Не тянуло меня в Тимково и еще одно обстоятельство – это озеро не имело, как большинство наших таежных озер, положенных таким водоемам берегов. Точнее, берега у Тимкова озера когда-то все же были, но к нашему свиданию они успели обрасти качающимся на воде травяным ковром, который в желании спрятать под собой все озеро уже довольно далеко отошел от еловый стены, прежнего берега, и теперь, чтобы устроиться здесь рыболову-удильщику, приходилось как-то причаливать лодочку к зыбкому ковру-плавуну и закидывать на него камень-якорь. Случалось и нередко, что такой якорь-камень сразу пробивал эту траву-ковер, уходил вместе с якорной веревкой куда-то далеко вниз, и потом, когда ты заканчивал ловлю или собирался все на всего сменить место, тебе приходилось долго и мучительно вызволять свой импровизированный якорь из болотного плена.

Словом, похвастаться успехами на Тимкове озере я никак не мог и прежде всего по причине очень редких свиданий с этим сразу не приглянувшимся мне водоемом.
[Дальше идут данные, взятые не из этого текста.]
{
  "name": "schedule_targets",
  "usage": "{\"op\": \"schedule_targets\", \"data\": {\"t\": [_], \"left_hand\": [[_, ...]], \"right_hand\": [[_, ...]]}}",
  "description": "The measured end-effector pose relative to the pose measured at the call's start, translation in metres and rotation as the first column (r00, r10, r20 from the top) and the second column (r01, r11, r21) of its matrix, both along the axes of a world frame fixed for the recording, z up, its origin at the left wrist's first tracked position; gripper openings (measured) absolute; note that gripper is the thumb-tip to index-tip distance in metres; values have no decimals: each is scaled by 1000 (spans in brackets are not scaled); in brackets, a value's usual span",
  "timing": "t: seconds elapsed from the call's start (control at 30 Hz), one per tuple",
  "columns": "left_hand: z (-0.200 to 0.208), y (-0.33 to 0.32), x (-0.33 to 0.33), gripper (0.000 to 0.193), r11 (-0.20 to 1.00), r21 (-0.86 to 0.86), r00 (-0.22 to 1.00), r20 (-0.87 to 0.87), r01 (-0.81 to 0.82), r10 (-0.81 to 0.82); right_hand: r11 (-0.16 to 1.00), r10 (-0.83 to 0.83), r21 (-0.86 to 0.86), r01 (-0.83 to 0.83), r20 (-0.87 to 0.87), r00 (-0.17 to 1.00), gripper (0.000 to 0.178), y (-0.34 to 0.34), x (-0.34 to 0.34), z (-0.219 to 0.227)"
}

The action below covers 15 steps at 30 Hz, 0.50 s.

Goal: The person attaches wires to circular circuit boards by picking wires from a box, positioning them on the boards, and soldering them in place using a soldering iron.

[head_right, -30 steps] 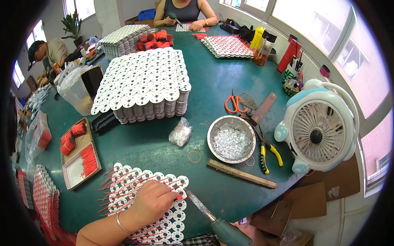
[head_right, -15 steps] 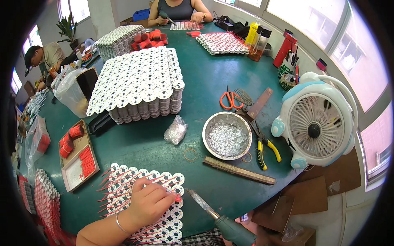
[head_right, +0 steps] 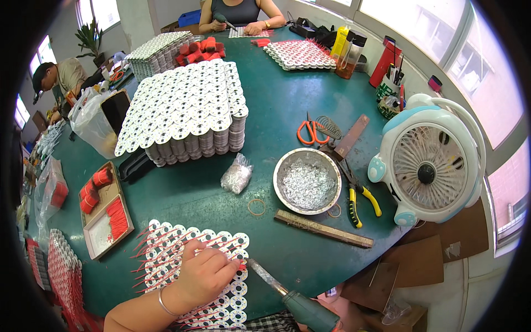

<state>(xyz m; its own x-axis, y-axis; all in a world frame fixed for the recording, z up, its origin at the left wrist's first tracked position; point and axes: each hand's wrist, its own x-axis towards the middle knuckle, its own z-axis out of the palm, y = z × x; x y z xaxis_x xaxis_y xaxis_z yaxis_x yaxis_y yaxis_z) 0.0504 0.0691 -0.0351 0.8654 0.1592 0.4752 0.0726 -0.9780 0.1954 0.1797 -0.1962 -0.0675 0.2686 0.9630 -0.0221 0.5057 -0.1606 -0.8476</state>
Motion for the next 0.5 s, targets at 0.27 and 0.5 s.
{"op": "schedule_targets", "data": {"t": [0.27, 0.5], "left_hand": [[1, 0, 0, 10, 1000, 0, 1000, -15, -5, 5], [4, 0, 1, 9, 1000, 5, 1000, -7, -5, 5]], "right_hand": [[996, 33, 77, -50, 202, 979, 50, 12, 2, 7], [942, -216, 71, 327, -617, 757, 50, -1, -9, 4]]}}
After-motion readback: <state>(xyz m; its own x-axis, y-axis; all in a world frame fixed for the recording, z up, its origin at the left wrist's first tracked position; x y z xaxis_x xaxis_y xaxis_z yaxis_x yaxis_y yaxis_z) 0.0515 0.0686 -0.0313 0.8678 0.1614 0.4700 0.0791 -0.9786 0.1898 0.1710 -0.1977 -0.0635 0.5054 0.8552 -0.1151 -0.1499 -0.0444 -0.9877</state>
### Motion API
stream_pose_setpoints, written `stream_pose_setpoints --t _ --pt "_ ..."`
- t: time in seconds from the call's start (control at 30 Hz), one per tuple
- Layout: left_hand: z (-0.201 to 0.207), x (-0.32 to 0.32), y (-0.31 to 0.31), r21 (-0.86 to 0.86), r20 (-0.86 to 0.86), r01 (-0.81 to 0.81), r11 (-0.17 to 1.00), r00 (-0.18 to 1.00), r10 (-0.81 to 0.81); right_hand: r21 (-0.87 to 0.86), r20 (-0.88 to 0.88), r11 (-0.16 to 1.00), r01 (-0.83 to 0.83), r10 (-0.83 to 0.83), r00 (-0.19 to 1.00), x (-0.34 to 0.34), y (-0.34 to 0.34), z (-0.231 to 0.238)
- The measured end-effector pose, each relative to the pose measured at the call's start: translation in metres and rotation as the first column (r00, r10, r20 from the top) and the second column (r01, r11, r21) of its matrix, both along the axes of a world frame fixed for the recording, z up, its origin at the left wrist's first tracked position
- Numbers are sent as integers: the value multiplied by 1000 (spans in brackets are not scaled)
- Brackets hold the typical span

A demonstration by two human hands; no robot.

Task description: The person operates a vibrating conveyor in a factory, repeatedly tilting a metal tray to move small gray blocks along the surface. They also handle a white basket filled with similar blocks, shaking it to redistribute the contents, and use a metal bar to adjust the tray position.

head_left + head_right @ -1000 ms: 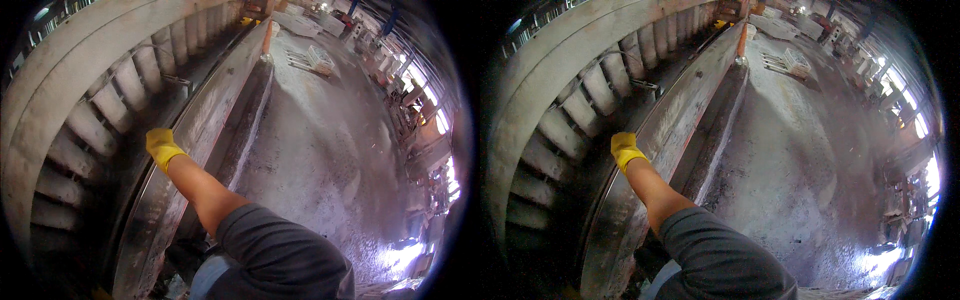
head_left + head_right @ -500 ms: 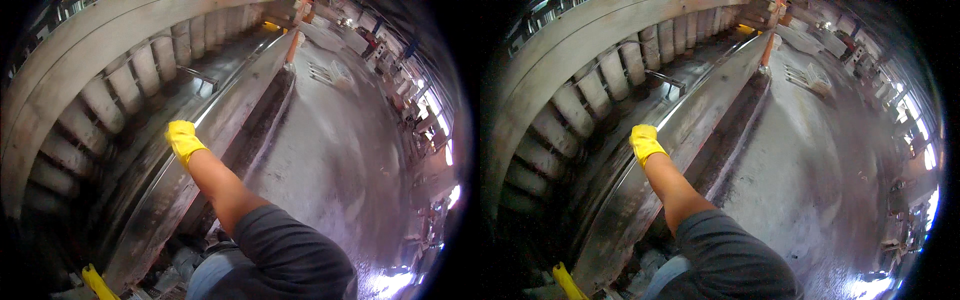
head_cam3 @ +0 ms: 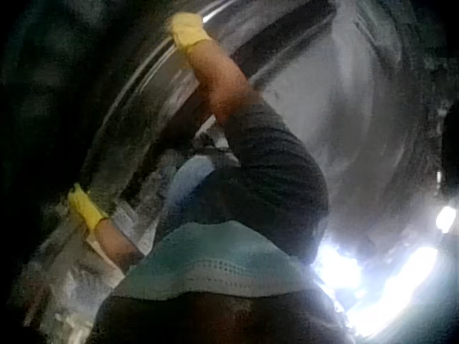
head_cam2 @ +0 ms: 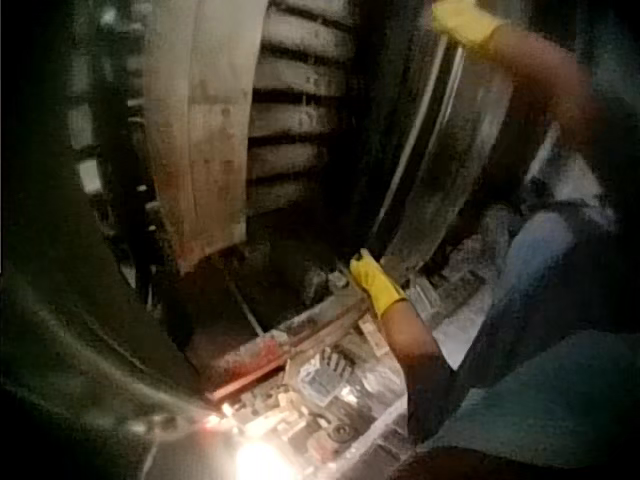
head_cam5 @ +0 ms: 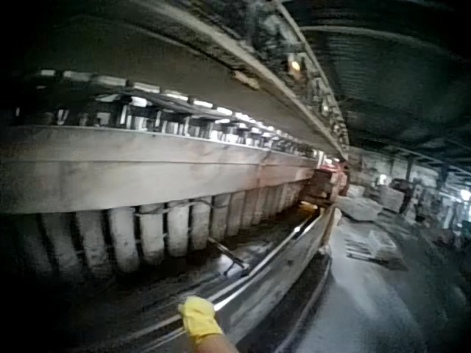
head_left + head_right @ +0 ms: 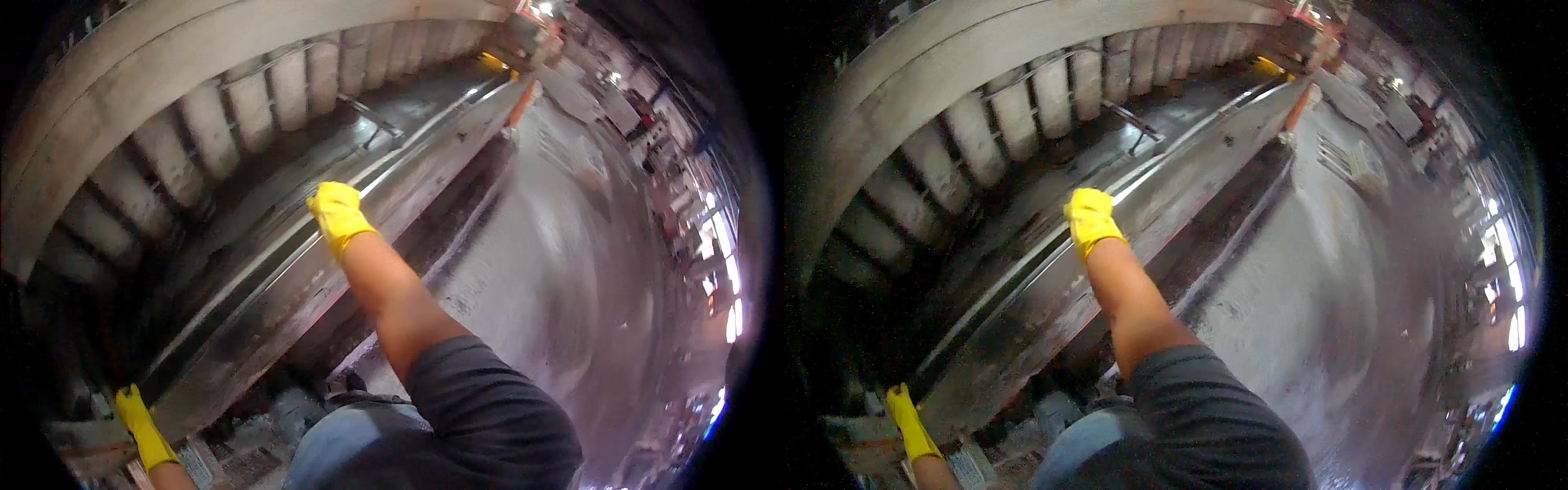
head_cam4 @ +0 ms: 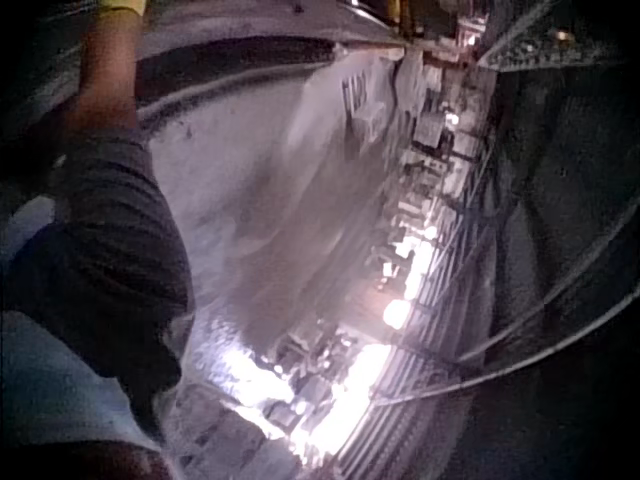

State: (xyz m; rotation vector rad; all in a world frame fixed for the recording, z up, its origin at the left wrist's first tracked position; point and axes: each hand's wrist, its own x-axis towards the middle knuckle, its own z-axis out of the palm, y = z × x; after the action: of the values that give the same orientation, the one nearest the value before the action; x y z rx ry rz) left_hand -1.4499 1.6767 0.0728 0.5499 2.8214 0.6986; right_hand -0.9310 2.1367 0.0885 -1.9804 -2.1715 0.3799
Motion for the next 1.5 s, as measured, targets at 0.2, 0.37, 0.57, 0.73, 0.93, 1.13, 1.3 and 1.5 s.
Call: stream_pose_setpoints --t 0.2,0.37,0.57,0.73,0.93,1.13,1.3,1.5 --pt "-13 -14 -11 10 -4 10 1000 1000 -10 187 -63 970 -154 168 984 11 -16 2" --pt "15 22 2 -187 -202 -15 982 979 -23 60 126 997 -39 31 991 11 -5 0" --pt "-1 8 -9 -240 -252 -62 969 968 -1 -189 124 982 10 13 992 -1 9 9" --pt "11 17 -13 -211 -259 -86 974 965 29 -168 154 986 12 14 988 -4 8 11" --pt "9 17 -9 -230 -281 -74 970 960 6 -160 129 987 22 -1 992 -1 12 7" --pt "-1 12 -14 -162 -279 -104 981 959 55 -192 47 981 22 -14 999 -10 -2 20" --pt "10 21 -7 -195 -262 -98 976 964 44 -219 36 975 38 -31 999 -12 -13 34" --pt "10 21 -5 -214 -249 -95 972 968 40 -118 112 993 -29 43 993 5 9 8"
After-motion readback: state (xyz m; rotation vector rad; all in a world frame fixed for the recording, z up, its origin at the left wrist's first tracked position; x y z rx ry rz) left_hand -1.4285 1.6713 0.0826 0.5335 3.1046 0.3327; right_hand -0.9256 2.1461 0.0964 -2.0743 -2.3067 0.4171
Но так уж бывает, остается в тебе что-то доброе даже от вроде бы самой неудачной встречи и эта добрая память нет-нет да и заставляет тебя повторить прежнюю дорогу. Вот так я еще раз отправился на Тимково озеро, хотя и зарекался вроде бы больше туда не заглядывать.

Ручей-дорога в Тимково позади, как и раньше, прижимаю свою лодчонку-челночек к зыбкому ковру-берегу, отправляю туда свой якорь-камень. Камень вроде бы сразу не провалился, не пробил берег-ковер – и то хорошо. Разматываю леску. Поплавок уже не воде. Поплавок самодельный из прочного пенопласта – это мой самый ходовой поплавок для любой ловли. Сижу в лодочке тихо. Вокруг тоже умиротворяющая, добрая тишина не слишком раннего, а оттого уже теплого утра. Признаков рыбы нигде не отмечаю: нет ни кругов, ни всплесков. Подожду еще немного, а там скажу этому озерку-болоту прости и прощай…

Наверное, все так бы и было дальше, если бы мой поплавок сразу не скрылся под водой… Подсечка, и как всегда в случае встречи с серьезной, но знающей себе цену, рыбиной, я сразу почувствовал на крючке тяжесть. Нет рывка, нет упорного стремления уйти в сторону, на глубину, а просто тяжесть, и эта тяжесть все-таки поддается моему желанию увидеть, кто именно соблазнился червем, посаженном на крючок… Рыбина все ближе и ближе к поверхность – и вот уже лещ-красавец собственной персоной передо мной в нескольких метрах от лодки. Он лежит на воде почти так же независимо от всего, что вокруг него, как лежат на воде среди прибрежной травы всплывшие вдруг по каким-то известным только им причинам бронзовые нерестовые лещи-подносы.